Karthik Ramachandran
Karthik Ramachandran

Reputation: 12175

Preventing Tika from using TNEFParser

I'm trying to parse mbox format email messages. However, Tika keeps trying to use the TNEFParser on these message resulting in an error :

2012-08-21 17:44:42,139 FATAL org.apache.hadoop.mapred.Child: Error running child : java.lang.OutOfMemoryError: Java heap space
    at org.apache.poi.hmef.attribute.TNEFAttribute.<init>(TNEFAttribute.java:50)
    at org.apache.poi.hmef.attribute.TNEFAttribute.create(TNEFAttribute.java:76)
    at org.apache.poi.hmef.HMEFMessage.process(HMEFMessage.java:74)
    at org.apache.poi.hmef.HMEFMessage.process(HMEFMessage.java:98)
    at org.apache.poi.hmef.HMEFMessage.process(HMEFMessage.java:98)
    at org.apache.poi.hmef.HMEFMessage.<init>(HMEFMessage.java:63)
    at org.apache.tika.parser.microsoft.TNEFParser.parse(TNEFParser.java:80)
    at org.apache.tika.parser.CompositeParser.parse(CompositeParser.java:242)
    at org.apache.tika.parser.mail.MailContentHandler.body(MailContentHandler.java:102)
    at org.apache.james.mime4j.parser.MimeStreamParser.parse(MimeStreamParser.java:133)
    at org.apache.tika.parser.mail.RFC822Parser.parse(RFC822Parser.java:76)
    at org.apache.tika.parser.CompositeParser.parse(CompositeParser.java:242)
    at org.apache.tika.parser.CompositeParser.parse(CompositeParser.java:242)
    at org.apache.tika.parser.AutoDetectParser.parse(AutoDetectParser.java:120)
    at org.lab41.asf.etl.mapred.MailboxToTextMapper.parse(MailboxToTextMapper.java:124)
    at org.lab41.asf.etl.mapred.MailboxToTextMapper.map(MailboxToTextMapper.java:88)
    at org.lab41.asf.etl.mapred.MailboxToTextMapper.map(MailboxToTextMapper.java:45)
    at org.apache.avro.mapred.HadoopMapper.map(HadoopMapper.java:81)
    at org.apache.avro.mapred.HadoopMapper.map(HadoopMapper.java:34)
    at org.apache.hadoop.mapred.MapRunner.run(MapRunner.java:50)
    at org.apache.hadoop.mapred.MapTask.runOldMapper(MapTask.java:391)
    at org.apache.hadoop.mapred.MapTask.run(MapTask.java:325)
    at org.apache.hadoop.mapred.Child$4.run(Child.java:266)
    at java.security.AccessController.doPrivileged(Native Method)
    at javax.security.auth.Subject.doAs(Subject.java:396)
    at org.apache.hadoop.security.UserGroupInformation.doAs(UserGroupInformation.java:1278)
    at org.apache.hadoop.mapred.Child.main(Child.java:260)

Is it possible to prevent Tika from using the TNEFParser?

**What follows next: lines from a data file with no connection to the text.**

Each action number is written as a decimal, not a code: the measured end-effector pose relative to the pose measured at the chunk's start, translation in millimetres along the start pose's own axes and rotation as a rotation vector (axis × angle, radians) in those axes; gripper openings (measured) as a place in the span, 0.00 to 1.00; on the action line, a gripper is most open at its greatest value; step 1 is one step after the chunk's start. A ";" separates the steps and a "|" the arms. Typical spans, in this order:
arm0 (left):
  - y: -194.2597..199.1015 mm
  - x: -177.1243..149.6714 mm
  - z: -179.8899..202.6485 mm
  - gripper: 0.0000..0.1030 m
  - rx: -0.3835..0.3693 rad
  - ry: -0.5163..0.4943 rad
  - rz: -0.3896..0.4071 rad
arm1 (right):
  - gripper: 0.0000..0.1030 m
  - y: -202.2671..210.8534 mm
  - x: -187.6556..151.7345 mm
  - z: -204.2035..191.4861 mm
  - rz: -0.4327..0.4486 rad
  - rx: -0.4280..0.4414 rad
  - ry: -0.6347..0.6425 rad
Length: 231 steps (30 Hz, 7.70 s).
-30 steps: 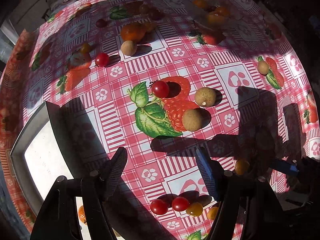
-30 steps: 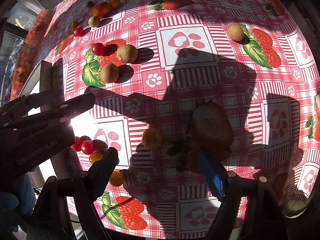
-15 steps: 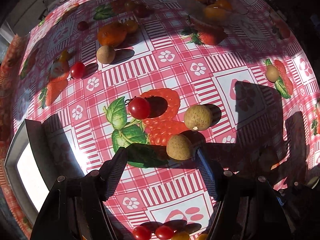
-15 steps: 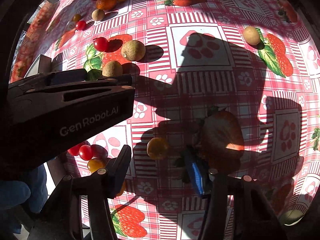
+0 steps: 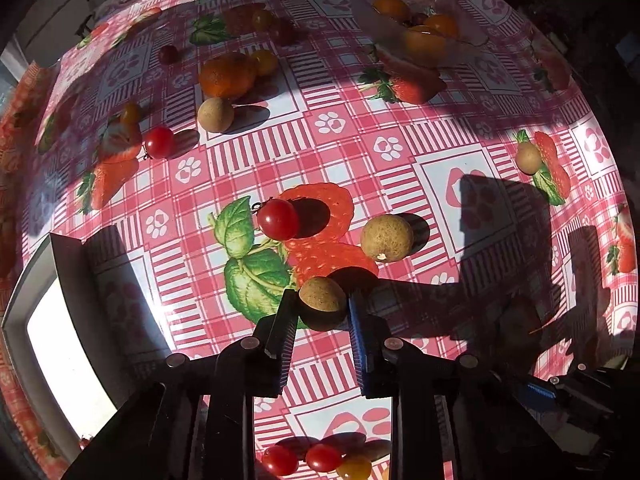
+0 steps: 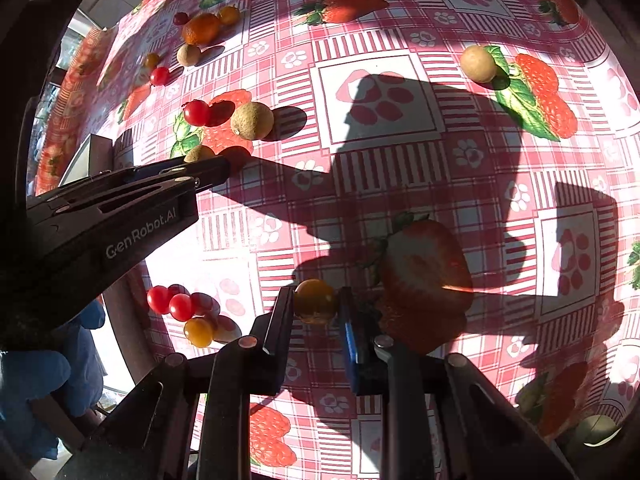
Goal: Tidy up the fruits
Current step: 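Grasp a longan with the left tool while the right tool grasps a small yellow fruit, then carry the longan and yellow fruit over the white tray and release both, then withdraw both open tools from the tray toward the remaining fruits, then grasp a cherry tomato with the left tool while the right tool grasps a yellow fruit, then carry the tomato and yellow fruit over the white tray and open both tools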
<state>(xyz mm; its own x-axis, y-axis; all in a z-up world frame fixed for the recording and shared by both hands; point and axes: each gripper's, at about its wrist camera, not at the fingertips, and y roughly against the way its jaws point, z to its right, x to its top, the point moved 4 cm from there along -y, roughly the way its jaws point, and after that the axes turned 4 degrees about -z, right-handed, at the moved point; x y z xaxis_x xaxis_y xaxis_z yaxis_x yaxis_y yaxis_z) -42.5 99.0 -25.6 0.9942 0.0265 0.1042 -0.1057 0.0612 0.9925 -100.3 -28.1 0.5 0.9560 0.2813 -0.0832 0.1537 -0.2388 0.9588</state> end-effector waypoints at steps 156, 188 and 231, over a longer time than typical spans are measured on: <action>-1.6 41.0 -23.6 0.22 0.020 0.070 0.020 | 0.27 31.3 125.9 74.3 0.100 -0.065 -0.064; 74.2 -71.2 -130.8 0.22 0.019 0.282 0.106 | 0.27 29.1 56.1 -68.7 0.038 0.060 0.144; 26.9 -145.4 -233.3 0.80 0.185 0.396 -0.015 | 0.75 -59.0 32.2 -259.0 -0.137 0.113 0.430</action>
<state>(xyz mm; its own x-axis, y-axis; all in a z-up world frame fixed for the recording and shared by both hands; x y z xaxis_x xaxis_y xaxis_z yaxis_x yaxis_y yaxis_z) -194.6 329.6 -28.9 0.9075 0.4096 0.0934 -0.0504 -0.1145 0.9921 -143.3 235.8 11.5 0.7380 0.6717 -0.0642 0.3205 -0.2653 0.9093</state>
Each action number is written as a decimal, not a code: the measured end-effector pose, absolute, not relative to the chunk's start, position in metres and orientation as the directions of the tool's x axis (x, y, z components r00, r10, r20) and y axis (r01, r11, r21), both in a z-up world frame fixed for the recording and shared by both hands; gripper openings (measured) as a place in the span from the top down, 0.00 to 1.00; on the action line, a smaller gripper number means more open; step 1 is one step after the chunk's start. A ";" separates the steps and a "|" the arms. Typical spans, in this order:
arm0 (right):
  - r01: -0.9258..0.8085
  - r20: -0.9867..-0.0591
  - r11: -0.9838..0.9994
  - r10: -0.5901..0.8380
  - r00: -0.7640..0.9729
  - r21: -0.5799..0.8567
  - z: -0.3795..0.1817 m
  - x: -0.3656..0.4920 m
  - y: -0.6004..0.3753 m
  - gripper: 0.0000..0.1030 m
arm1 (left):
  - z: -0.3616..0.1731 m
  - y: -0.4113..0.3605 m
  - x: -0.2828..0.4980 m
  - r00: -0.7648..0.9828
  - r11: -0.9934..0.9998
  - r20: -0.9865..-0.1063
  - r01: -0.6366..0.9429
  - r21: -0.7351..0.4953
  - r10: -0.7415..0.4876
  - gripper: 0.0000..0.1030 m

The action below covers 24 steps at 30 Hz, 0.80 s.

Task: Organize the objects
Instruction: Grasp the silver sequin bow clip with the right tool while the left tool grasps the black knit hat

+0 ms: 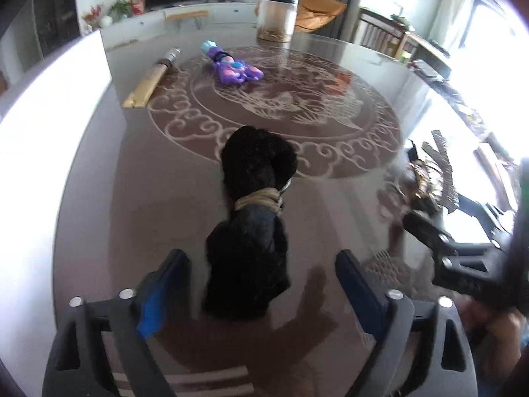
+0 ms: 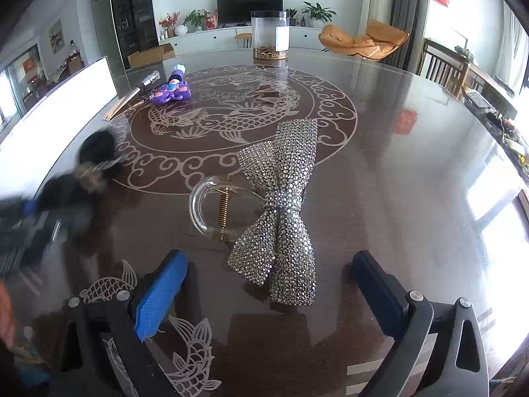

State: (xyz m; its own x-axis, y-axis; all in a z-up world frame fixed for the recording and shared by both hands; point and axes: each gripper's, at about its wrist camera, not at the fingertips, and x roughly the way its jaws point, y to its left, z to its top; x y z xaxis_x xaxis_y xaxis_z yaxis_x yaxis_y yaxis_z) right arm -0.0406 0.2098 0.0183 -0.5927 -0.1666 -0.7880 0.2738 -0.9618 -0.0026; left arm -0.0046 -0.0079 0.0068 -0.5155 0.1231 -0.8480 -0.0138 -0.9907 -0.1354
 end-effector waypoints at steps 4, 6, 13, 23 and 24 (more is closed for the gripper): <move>0.273 -0.782 -0.962 -0.184 -0.596 0.019 0.019 -0.041 0.212 0.03 | 0.005 -0.007 -0.020 -0.511 -0.993 -0.853 -0.011 -0.115 0.105 0.11; 0.276 -0.775 -0.960 -0.205 -0.597 0.042 0.020 -0.040 0.215 0.03 | 0.001 -0.009 -0.026 -0.498 -0.997 -0.865 -0.004 -0.071 0.063 0.11; 0.273 -0.759 -0.957 -0.250 -0.601 0.099 0.022 -0.038 0.224 0.03 | -0.007 -0.010 -0.026 -0.500 -1.000 -0.866 -0.026 0.004 0.009 0.00; 0.289 -0.773 -0.956 -0.223 -0.594 0.053 0.020 -0.038 0.217 0.02 | -0.008 -0.012 -0.026 -0.537 -1.000 -0.844 -0.028 0.002 0.014 0.00; 0.291 -0.774 -0.956 -0.220 -0.593 0.049 0.020 -0.039 0.217 0.01 | -0.008 -0.012 -0.026 -0.535 -1.000 -0.845 -0.030 0.003 0.013 0.00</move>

ANy suggestions would be helpful.

Upvotes: 2

Views: 2580

Answers (3)

Derek Troy-West
Derek Troy-West

Reputation: 2479

Here is the configuration version as suggested by @Gagravarr.

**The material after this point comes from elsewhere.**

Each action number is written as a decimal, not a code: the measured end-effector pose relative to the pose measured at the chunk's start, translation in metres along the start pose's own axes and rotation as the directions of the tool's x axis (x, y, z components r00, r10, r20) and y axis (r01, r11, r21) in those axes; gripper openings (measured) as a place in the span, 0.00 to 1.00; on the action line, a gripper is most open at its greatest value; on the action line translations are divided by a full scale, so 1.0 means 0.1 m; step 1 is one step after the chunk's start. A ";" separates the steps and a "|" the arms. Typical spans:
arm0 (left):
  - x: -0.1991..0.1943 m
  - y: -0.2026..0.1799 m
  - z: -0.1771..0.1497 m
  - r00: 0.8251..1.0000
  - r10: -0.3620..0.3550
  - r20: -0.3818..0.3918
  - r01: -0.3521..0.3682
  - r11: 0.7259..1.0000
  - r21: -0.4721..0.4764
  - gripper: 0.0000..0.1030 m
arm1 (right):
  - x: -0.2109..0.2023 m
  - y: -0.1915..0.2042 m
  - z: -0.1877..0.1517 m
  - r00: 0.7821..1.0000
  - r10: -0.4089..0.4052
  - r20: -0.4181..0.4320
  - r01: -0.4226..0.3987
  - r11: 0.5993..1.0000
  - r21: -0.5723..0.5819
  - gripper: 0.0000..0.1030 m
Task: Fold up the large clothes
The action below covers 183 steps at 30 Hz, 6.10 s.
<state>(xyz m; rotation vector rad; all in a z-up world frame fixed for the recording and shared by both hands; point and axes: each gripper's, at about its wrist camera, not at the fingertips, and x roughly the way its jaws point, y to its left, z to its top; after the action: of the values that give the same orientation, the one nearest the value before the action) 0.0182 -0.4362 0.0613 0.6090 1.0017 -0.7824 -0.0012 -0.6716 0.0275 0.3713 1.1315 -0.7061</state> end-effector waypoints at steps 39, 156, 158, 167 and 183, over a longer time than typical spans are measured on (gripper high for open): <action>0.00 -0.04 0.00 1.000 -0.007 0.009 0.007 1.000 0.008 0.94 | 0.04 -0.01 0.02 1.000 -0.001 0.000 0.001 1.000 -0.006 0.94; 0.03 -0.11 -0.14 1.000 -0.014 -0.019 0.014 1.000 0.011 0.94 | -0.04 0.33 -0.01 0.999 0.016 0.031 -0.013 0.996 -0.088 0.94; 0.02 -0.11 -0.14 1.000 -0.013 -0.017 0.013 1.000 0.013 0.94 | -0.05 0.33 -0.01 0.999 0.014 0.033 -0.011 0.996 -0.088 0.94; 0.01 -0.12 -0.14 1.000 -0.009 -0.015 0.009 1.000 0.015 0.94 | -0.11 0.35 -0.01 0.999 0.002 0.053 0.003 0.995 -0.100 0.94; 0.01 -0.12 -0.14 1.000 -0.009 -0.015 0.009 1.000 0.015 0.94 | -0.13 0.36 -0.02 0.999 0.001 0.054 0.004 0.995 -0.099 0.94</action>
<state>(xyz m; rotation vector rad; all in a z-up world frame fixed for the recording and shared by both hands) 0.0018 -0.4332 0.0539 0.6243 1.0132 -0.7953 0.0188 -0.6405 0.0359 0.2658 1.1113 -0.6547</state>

Firsly, create a tika-config.xml file:

<properties>
  <parsers>

    <!-- use the default parser in most cases, it is a composite of all 
         the parsers listed in META-INF/services/org.apache.tika.parser.Parser -->
    <parser class="org.apache.tika.parser.DefaultParser"/>

    <!-- Disable tnef extraction-->    
    <parser class="org.apache.tika.parser.EmptyParser">
      <mime>application/vnd.ms-tnef</mime>
      <mime>application/x-tnef</mime>
    </parser>

  </parsers>
</properties>

Now, create a TikaConfig from this configuration (assuming it is somewhere on your classpath):

ClassLoader loader = Thread.currentThread().getContextClassLoader();
TikaConfig config = new TikaConfig(loader.getResource("tika-config.xml"), loader);

When you creata a new Parser, or use the Tika facade, pass in your configuration:

AutoDetectParser parser = new AutoDetectParser(config);
ParseContext context = new ParseContext();
context.set(Parser.class, parser);
parser.parse(input, handler, metadata, context);

Any documents identified as TNEF will use the EmptyParser, which returns no content and doesn't actually parse anything.

This is effectively a blacklist, if you wanted a whitelist you would need to remove the DefaultParser from the XML and manually configure each parser and their meta-data.

Upvotes: 5

palacsint
palacsint

Reputation: 28885

Here is the programmatic version as it was suggested by @Gagravarr. It replaces the registered unnecessary parsers with an EmptyParser.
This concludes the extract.